When I think about the ways I have grown since 2016— knowing who I am and what I value, becoming a better communicator, managing stress and conflict— I know most of this was influenced by two incredible women in my life. Elizabeth, thank you for showing me who I want to be: an excellent mentor above everything; a patient teacher and relentless advocate for her students; a strategic leader; someone who faces the past with honesty and the future with hope. You helped me see myself in academia and your support means the world to me. Mom, you have always been kind and wise, but I want to particularly thank you for how you have brought mindfulness into your own life and shared your journey with me. It feels rare and special to not be able to imagine a better mom than the one you have.
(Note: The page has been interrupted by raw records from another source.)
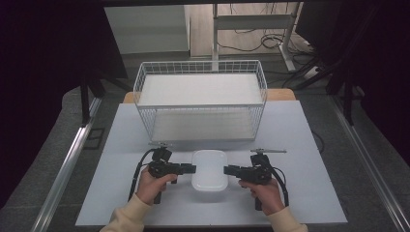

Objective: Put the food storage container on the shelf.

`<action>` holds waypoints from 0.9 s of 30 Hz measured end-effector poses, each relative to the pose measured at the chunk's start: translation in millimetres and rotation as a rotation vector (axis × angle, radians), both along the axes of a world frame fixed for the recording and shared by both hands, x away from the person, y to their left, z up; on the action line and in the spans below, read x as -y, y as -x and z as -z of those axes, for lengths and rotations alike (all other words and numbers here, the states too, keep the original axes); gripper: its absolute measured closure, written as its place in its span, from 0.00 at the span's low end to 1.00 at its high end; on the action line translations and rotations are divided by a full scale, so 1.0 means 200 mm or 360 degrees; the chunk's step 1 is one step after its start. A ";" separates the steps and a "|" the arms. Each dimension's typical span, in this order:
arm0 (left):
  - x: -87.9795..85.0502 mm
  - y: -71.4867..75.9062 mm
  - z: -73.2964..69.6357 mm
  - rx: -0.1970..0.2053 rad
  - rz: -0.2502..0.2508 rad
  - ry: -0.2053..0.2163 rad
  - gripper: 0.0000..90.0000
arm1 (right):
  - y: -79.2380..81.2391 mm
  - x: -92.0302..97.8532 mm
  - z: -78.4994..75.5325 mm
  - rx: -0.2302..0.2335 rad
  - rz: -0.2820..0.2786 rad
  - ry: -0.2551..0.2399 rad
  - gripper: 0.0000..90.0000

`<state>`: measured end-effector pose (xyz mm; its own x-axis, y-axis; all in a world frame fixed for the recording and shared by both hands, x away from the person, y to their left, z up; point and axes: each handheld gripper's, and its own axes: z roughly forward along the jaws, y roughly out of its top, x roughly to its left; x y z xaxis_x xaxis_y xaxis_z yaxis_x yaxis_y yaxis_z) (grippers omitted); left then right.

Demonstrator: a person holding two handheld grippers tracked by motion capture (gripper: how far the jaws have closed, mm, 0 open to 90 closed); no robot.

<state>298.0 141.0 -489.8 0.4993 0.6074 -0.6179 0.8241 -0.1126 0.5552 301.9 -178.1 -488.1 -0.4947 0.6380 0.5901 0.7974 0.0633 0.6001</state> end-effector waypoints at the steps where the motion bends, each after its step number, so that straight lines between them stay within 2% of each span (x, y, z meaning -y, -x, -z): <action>1: 0.00 0.00 0.00 0.0000 0.0000 0.0000 0.79 | 0.00 0.00 0.00 0.0000 0.0000 0.0000 0.80; 15: -0.01 0.02 -0.02 0.0057 -0.0003 0.0035 0.88 | 0.02 0.03 -0.03 0.0039 -0.0007 -0.0025 0.87; 23: -0.01 0.03 -0.03 0.0082 -0.0003 0.0009 0.88 | 0.03 0.02 -0.04 0.0067 -0.0009 -0.0006 0.88; 27: -0.01 0.03 -0.03 0.0100 -0.0010 0.0026 0.88 | 0.04 0.02 -0.05 0.0096 -0.0013 -0.0002 0.88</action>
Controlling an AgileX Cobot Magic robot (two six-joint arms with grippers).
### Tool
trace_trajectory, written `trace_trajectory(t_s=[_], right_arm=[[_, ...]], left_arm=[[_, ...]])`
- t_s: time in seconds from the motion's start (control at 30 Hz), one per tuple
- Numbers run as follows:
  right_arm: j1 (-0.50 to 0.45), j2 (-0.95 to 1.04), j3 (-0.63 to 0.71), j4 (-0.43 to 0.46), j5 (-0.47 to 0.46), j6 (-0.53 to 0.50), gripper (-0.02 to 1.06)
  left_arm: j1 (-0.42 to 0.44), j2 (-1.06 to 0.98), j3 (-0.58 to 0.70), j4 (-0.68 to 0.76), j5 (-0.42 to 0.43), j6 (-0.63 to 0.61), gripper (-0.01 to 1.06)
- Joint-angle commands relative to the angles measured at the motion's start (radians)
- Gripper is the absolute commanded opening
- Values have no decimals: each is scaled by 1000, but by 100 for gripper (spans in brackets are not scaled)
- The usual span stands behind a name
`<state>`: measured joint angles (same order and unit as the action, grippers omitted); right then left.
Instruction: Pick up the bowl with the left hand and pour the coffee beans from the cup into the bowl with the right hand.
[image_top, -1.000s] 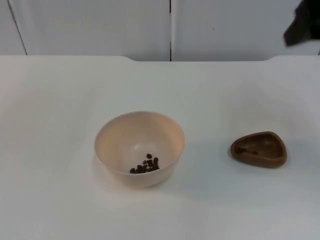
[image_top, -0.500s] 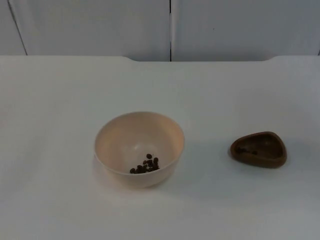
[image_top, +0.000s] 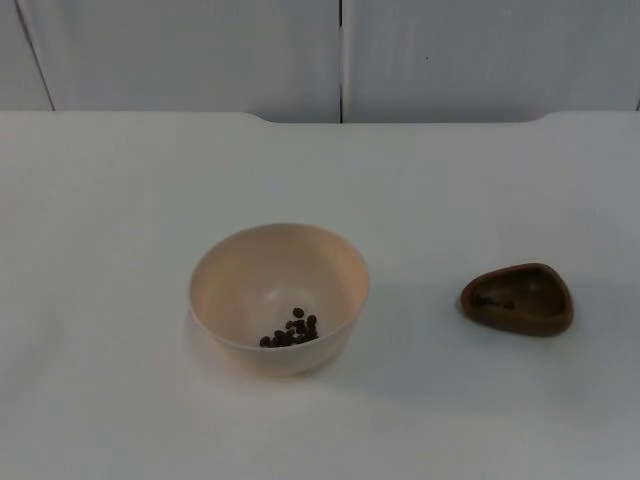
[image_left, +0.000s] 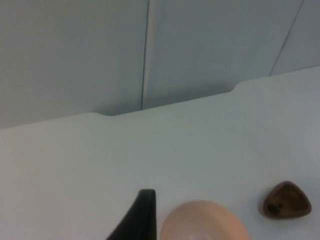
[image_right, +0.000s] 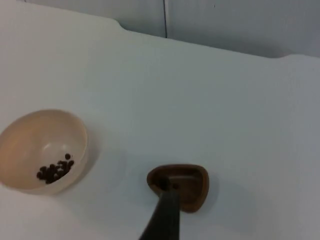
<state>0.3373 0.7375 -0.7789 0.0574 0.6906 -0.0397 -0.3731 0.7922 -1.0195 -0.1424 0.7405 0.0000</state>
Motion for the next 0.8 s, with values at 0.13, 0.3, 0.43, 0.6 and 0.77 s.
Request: trace_trajectory(t_s=[0.13, 0.3, 0.43, 0.6, 0.77], right_arm=[[-3, -174, 120, 0, -5, -6, 75], [-3, -284, 163, 4, 38, -2, 75], [-3, -366, 171, 5, 86, -2, 75], [-3, -462, 171, 5, 160, -2, 75], [-3, -540, 172, -9, 254, -6, 75]], left_arm=[[2, -67, -1, -6, 66, 29, 97], [2, -142, 69, -28, 53, 47, 97], [2, -229, 193, -35, 10, 47, 97], [2, -346, 301, -29, -5, 47, 97], [2, -475, 371, -6, 9, 47, 97]])
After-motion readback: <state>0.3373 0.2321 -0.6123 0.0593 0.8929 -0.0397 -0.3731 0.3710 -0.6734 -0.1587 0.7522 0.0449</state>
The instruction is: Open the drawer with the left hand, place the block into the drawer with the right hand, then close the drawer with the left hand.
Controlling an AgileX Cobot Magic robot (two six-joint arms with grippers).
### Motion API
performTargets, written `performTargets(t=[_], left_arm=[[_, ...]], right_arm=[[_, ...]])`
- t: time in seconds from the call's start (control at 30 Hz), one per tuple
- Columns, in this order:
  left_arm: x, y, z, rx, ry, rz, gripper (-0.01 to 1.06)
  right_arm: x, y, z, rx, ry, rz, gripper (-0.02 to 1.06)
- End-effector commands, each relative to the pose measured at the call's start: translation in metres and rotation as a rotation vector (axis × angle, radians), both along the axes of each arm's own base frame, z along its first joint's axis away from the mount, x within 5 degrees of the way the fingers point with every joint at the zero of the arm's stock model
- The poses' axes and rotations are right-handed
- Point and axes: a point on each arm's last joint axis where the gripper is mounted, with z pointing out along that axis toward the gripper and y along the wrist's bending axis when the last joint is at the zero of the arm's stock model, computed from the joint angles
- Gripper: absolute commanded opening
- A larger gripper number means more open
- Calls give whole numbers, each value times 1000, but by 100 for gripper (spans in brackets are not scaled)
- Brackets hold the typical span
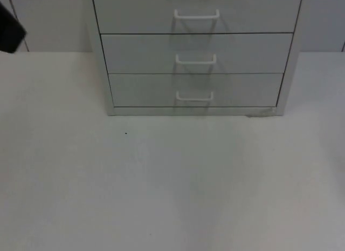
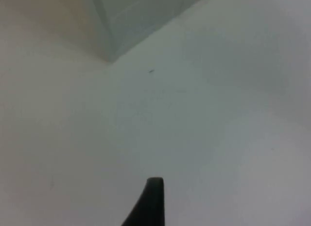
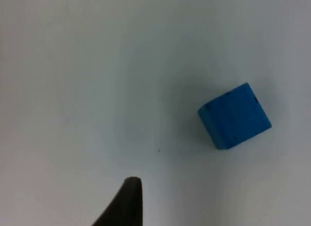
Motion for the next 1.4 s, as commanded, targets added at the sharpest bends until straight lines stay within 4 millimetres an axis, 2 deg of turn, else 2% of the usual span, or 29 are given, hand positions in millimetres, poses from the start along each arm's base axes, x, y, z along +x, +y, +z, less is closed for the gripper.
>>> performTargets(t=[0.0,0.03,0.07,0.1,0.2,0.23,0.3,0.37,0.43,0.47,0.53,0.63,0.67,0.77,0.87,1.0,1.13,1.23,1.27,1.37], left_arm=[[5,-15,-1,29,-7,-97,86],[8,-27,-5,60,-8,-164,86],[8,-27,-5,60,-8,-164,86],[9,-37,-10,93,-12,-227,86],[13,-82,-37,246,-44,-436,86],[13,-82,-37,246,-44,-436,86],[10,-110,-57,329,-43,-562,86],[10,-126,-71,381,-47,-626,86],[11,-145,-94,458,-44,-704,86],[11,-145,-94,458,-44,-704,86],[14,-156,-115,530,-38,-752,86],[21,-166,-144,604,-10,-797,76],[21,-166,-144,604,-10,-797,76],[30,-171,-166,665,-12,-832,65],[35,-174,-176,697,-48,-862,64],[50,-193,-194,672,-245,-949,64],[59,-200,-208,685,-345,-981,64],[79,-199,-235,680,-409,-971,64],[79,-199,-235,680,-409,-971,64],[99,-192,-255,697,-402,-915,64]], right_arm=[[2,-1,4,-8,-40,6,105],[4,-1,5,-8,-58,7,105],[4,-1,5,-8,-58,7,105],[4,-1,6,-7,-65,7,105],[7,-1,8,-6,-106,9,105],[7,-1,8,-6,-106,9,105],[9,-1,9,-5,-127,9,105],[9,-1,10,-5,-137,10,105],[9,-1,10,-5,-135,10,105],[9,-1,10,-5,-135,10,105],[9,-1,10,-3,-135,9,105],[9,0,9,13,-134,5,105],[9,0,9,13,-134,5,105],[9,1,9,22,-134,3,105],[9,1,9,22,-134,3,105],[9,1,9,22,-134,3,105],[9,1,9,22,-134,3,105],[9,1,10,22,-136,3,105],[9,1,10,22,-136,3,105],[10,1,10,22,-140,3,105]])
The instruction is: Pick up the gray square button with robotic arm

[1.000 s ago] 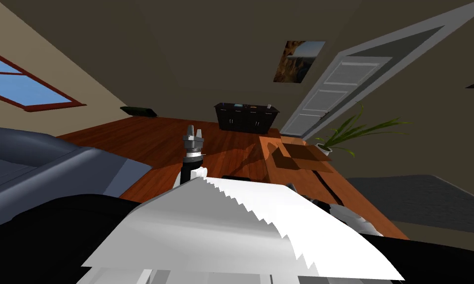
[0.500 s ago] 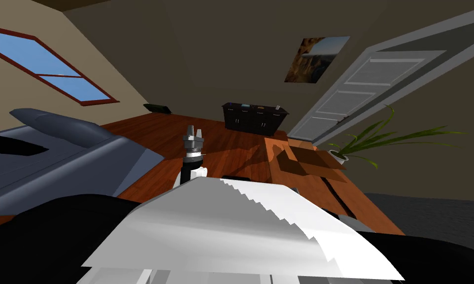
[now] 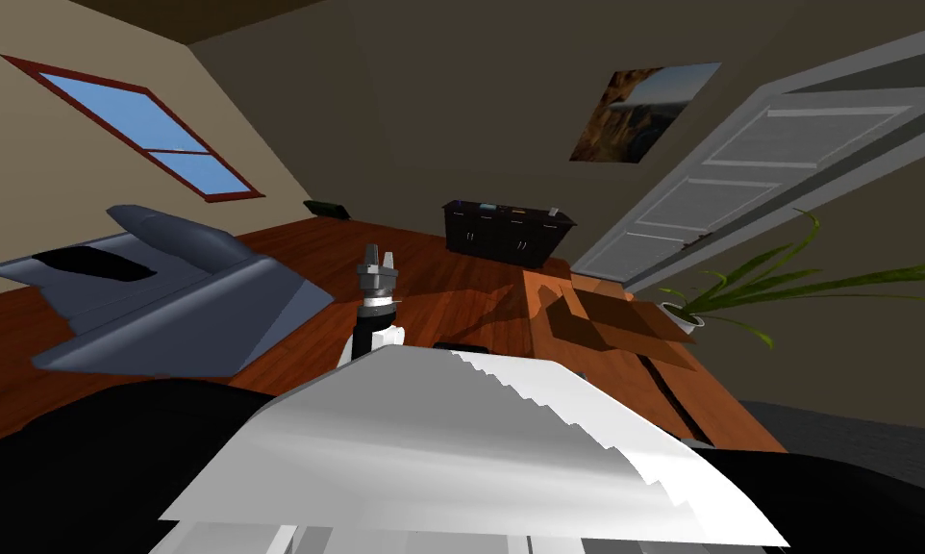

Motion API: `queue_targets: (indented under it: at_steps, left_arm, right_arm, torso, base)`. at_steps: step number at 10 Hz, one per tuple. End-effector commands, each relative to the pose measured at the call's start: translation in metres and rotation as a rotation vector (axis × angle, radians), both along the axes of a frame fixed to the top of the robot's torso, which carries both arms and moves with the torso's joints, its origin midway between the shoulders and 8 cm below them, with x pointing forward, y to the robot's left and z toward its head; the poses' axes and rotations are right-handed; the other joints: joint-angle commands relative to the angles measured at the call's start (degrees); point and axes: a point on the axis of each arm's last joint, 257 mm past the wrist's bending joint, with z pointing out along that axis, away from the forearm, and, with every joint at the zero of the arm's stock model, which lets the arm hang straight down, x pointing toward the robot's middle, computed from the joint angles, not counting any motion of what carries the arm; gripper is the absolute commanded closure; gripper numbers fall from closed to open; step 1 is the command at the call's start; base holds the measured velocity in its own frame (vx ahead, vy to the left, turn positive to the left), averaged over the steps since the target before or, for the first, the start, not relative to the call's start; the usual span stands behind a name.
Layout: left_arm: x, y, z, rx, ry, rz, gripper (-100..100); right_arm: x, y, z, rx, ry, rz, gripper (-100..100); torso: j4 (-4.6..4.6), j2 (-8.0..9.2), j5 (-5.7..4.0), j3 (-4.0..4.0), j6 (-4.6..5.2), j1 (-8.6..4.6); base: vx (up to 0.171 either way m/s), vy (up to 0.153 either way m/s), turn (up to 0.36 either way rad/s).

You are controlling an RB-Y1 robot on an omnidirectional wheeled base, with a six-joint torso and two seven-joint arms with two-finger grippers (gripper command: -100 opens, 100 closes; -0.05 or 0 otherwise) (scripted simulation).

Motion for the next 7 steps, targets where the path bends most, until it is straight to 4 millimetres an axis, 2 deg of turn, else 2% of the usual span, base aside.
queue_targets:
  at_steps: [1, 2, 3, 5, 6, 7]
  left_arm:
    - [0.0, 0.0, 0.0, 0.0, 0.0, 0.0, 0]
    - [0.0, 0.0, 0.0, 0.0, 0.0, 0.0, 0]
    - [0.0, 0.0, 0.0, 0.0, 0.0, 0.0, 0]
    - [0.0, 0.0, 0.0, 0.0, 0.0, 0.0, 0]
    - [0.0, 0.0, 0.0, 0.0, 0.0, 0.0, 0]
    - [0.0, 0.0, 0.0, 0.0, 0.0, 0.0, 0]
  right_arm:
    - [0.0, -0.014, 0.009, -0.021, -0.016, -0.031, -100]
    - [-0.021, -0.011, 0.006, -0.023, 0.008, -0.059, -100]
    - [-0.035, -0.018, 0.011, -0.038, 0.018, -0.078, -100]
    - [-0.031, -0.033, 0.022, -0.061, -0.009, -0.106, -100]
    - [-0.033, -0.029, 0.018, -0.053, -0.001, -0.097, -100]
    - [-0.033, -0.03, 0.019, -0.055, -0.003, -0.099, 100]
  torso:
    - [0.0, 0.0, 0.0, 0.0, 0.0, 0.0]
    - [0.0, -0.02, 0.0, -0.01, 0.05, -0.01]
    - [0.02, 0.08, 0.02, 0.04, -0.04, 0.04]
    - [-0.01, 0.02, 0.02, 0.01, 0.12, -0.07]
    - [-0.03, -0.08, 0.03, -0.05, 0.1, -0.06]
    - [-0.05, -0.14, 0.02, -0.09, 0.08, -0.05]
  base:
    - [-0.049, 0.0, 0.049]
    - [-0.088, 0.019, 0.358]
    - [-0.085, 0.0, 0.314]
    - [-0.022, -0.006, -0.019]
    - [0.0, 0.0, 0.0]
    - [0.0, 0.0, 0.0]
The world would be a better place with more women like you both.
I am thankful for the time and service of my thesis committee, without whose support I also would not be receiving my PhD. Lilo, I’ve learned so much from the way you ask questions and how passionately you fight for the things that are important to you, especially diversity in science and outreach that positively changes our community. Sunny, working with your lab has grounded me and helped me see the long game: one day, in a few decades, maybe something I’m studying will save lives the way your work has. Ying, it was wonderful to meet you as we discussed the microvessel collaboration; I look forward to reading about it in the future! Thank you all for reading through this document; I hope I have made it concise and interesting.
I am grateful for the support of colleagues who made the work in this thesis possible. First, Tommy, thank you for teaching me about (among many things) brain health and ancestral health, and for sharing your home gym. Half of these projects, and all of my sanity, would not look the same without you! Thank you to the rest of the Neonatology team as well, especially Kylie for her friendship and superpowers in managing labs and people. In the Nance Lab, I want to highlight the contributions of: Rick, who trained me on most of what I know; Mike, whose team spirit and eye for detail truly keep the lab running; Mengying, who trained me on everything Rick didn’t; and Chris, who always brings a fresh perspective. When research got tough, it was a blessing to rely on and decompress with my fantastic team of undergraduate students (Danny, Zach, Denise, Ana, Norah, Tora, Georges, Hugo, and Emily—I’ll also include Victoria, who wasn’t technically my mentee but is so awesome I have to mention her!) and high schoolers (Maria, Sanjana, and Meghan). What an incredible honor it has been to work with so many people who are going to change the world.
Finally, I want to thank my family and friends outside of lab for their unconditional support over the past few years. I have had the good fortune of being close friends with my immediate and extended family (Mom, Papa, Kathy, and Stephanie; the Josephs in Philadelphia; the Jacobs in Maryland) and having friends who feel like close family (Rick and Alex; Kayla and Carson). I have no doubt that my academic success is a privilege afforded to me by the financial, emotional, and social stability that you collectively provide. I am beyond excited to see most of you in person for my biggest birthday party yet!